# Task objective
Repeat the entries. Each one must match exactly.
*** Begin section ***
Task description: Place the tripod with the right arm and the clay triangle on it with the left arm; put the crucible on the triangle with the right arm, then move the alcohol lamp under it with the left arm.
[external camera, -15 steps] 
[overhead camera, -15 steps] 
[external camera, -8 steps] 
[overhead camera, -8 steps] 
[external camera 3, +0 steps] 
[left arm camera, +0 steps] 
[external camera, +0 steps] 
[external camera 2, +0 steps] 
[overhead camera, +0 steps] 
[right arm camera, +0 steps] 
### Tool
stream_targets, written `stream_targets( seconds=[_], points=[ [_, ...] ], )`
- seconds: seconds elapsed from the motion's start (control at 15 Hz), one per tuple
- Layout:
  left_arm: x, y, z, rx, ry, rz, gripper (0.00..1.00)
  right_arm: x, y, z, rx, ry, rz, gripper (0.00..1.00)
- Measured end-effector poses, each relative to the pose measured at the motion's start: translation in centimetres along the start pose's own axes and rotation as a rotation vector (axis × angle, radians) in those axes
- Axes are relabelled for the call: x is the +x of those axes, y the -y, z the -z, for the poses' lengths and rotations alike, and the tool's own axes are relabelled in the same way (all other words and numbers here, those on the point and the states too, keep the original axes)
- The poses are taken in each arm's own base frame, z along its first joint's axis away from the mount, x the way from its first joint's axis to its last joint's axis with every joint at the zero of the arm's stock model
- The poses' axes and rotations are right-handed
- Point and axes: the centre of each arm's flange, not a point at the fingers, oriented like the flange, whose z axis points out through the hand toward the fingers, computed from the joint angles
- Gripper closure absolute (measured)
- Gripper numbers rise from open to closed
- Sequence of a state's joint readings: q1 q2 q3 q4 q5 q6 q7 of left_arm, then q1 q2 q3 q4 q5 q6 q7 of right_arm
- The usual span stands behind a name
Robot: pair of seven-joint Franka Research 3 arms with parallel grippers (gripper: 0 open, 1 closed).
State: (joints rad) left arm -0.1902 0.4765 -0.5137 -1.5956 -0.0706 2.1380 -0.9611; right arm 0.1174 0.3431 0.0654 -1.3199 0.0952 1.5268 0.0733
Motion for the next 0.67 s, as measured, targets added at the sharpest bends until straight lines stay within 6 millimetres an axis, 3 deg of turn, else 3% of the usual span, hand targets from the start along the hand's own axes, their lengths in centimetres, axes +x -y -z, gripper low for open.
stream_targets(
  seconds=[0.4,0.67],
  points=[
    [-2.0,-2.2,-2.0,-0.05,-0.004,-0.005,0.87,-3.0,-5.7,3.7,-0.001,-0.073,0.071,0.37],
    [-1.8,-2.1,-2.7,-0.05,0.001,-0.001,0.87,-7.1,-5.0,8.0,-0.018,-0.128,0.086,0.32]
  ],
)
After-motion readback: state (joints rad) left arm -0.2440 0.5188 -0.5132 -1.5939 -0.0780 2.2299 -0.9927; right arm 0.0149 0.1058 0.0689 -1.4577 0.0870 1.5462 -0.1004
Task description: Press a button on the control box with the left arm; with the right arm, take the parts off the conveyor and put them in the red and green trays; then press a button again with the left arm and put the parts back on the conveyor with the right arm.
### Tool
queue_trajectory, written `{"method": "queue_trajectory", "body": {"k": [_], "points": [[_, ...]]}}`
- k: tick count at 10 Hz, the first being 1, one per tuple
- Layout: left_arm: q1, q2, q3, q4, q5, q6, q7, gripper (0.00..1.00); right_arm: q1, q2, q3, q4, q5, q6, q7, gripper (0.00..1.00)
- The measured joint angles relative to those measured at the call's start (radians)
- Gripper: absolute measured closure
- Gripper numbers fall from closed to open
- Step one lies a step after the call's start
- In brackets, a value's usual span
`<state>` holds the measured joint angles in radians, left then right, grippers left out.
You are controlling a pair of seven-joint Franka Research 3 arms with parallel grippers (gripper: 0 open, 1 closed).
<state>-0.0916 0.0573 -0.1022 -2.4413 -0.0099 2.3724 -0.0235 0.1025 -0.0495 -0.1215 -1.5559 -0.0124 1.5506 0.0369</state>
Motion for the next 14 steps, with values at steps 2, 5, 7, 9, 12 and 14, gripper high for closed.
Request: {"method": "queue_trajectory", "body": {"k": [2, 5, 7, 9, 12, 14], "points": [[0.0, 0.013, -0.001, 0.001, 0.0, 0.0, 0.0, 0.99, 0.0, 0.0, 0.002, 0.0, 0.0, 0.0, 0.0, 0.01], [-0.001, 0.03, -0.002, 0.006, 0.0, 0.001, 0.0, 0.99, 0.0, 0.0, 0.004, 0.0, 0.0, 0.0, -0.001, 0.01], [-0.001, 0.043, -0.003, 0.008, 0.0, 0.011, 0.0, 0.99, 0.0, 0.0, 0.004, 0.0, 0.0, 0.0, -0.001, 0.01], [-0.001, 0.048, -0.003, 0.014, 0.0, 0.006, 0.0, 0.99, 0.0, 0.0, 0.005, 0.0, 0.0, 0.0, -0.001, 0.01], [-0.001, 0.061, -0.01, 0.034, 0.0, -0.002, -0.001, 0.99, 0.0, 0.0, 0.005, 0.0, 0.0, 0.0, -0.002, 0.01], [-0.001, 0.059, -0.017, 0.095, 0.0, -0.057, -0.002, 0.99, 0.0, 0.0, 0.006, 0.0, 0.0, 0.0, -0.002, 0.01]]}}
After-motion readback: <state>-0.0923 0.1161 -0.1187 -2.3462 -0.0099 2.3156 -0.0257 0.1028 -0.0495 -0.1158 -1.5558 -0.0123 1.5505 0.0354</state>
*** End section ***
# Response
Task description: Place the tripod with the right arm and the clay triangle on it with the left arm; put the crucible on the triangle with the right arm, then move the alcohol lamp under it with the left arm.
[external camera, -15 steps] 
[overhead camera, -15 steps] 
[external camera, -8 steps] 
[overhead camera, -8 steps] 
[external camera 3, +0 steps] 
[left arm camera, +0 steps] 
[external camera, +0 steps] 
[external camera 2, +0 steps] 
[overhead camera, +0 steps] 
[right arm camera, +0 steps] 
### Tool
stream_targets, written `stream_targets( seconds=[_], points=[ [_, ...] ], )`
- seconds: seconds elapsed from the motion's start (control at 15 Hz), one per tuple
- Layout:
  left_arm: x, y, z, rx, ry, rz, gripper (0.00..1.00)
  right_arm: x, y, z, rx, ry, rz, gripper (0.00..1.00)
- Measured end-effector poses, each relative to the pose measured at the motion's start: translation in centimetres along the start pose's own axes and rotation as a rotation vector (axis × angle, radians) in those axes
- Axes are relabelled for the call: x is the +x of those axes, y the -y, z the -z, for the poses' lengths and rotations alike, and the tool's own axes are relabelled in the same way (all other words and numbers here, those on the point and the states too, keep the original axes)
- The poses are taken in each arm's own base frame, z along its first joint's axis away from the mount, x the way from its first joint's axis to its last joint's axis with every joint at the zero of the arm's stock model
- The poses' axes and rotations are right-handed
- Point and axes: the centre of each arm's flange, not a point at the fingers, oriented like the flange, whose z axis points out through the hand toward the fingers, computed from the joint angles
- Gripper closure absolute (measured)
- Gripper numbers rise from open to closed
- Sequence of a state's joint readings: q1 q2 q3 q4 q5 q6 q7 of left_arm, then q1 q2 q3 q4 q5 q6 q7 of right_arm
- The usual span stands behind a name
Robot: pair of seven-joint Franka Research 3 arms with parallel grippers (gripper: 0 open, 1 closed).
State: (joints rad) left arm -0.1902 0.4765 -0.5137 -1.5956 -0.0706 2.1380 -0.9611; right arm 0.1174 0.3431 0.0654 -1.3199 0.0952 1.5268 0.0733
Motion for the next 0.67 s, as measured, targets added at the sharpest bends until straight lines stay within 6 millimetres an axis, 3 deg of turn, else 3% of the usual span, hand targets from the start along the hand's own axes, their lengths in centimetres, axes +x -y -z, gripper low for open.
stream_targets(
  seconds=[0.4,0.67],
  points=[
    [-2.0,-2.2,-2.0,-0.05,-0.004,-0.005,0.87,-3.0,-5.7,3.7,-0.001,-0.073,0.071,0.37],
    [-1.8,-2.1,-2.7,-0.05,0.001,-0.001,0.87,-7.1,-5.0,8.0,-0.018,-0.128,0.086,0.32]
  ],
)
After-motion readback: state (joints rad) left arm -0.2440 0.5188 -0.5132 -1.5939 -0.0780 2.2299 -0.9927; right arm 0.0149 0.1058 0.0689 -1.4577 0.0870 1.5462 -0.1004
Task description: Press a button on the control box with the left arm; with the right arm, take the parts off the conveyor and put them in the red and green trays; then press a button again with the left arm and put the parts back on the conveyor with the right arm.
### Tool
queue_trajectory, written `{"method": "queue_trajectory", "body": {"k": [_], "points": [[_, ...]]}}`
- k: tick count at 10 Hz, the first being 1, one per tuple
- Layout: left_arm: q1, q2, q3, q4, q5, q6, q7, gripper (0.00..1.00); right_arm: q1, q2, q3, q4, q5, q6, q7, gripper (0.00..1.00)
- The measured joint angles relative to those measured at the call's start (radians)
- Gripper: absolute measured closure
- Gripper numbers fall from closed to open
- Step one lies a step after the call's start
- In brackets, a value's usual span
`<state>` holds the measured joint angles in radians, left then right, grippers left out.
You are controlling a pair of seven-joint Franka Research 3 arms with parallel grippers (gripper: 0 open, 1 closed).
<state>-0.0916 0.0573 -0.1022 -2.4413 -0.0099 2.3724 -0.0235 0.1025 -0.0495 -0.1215 -1.5559 -0.0124 1.5506 0.0369</state>
Motion for the next 14 steps, with values at steps 2, 5, 7, 9, 12 and 14, gripper high for closed.
Request: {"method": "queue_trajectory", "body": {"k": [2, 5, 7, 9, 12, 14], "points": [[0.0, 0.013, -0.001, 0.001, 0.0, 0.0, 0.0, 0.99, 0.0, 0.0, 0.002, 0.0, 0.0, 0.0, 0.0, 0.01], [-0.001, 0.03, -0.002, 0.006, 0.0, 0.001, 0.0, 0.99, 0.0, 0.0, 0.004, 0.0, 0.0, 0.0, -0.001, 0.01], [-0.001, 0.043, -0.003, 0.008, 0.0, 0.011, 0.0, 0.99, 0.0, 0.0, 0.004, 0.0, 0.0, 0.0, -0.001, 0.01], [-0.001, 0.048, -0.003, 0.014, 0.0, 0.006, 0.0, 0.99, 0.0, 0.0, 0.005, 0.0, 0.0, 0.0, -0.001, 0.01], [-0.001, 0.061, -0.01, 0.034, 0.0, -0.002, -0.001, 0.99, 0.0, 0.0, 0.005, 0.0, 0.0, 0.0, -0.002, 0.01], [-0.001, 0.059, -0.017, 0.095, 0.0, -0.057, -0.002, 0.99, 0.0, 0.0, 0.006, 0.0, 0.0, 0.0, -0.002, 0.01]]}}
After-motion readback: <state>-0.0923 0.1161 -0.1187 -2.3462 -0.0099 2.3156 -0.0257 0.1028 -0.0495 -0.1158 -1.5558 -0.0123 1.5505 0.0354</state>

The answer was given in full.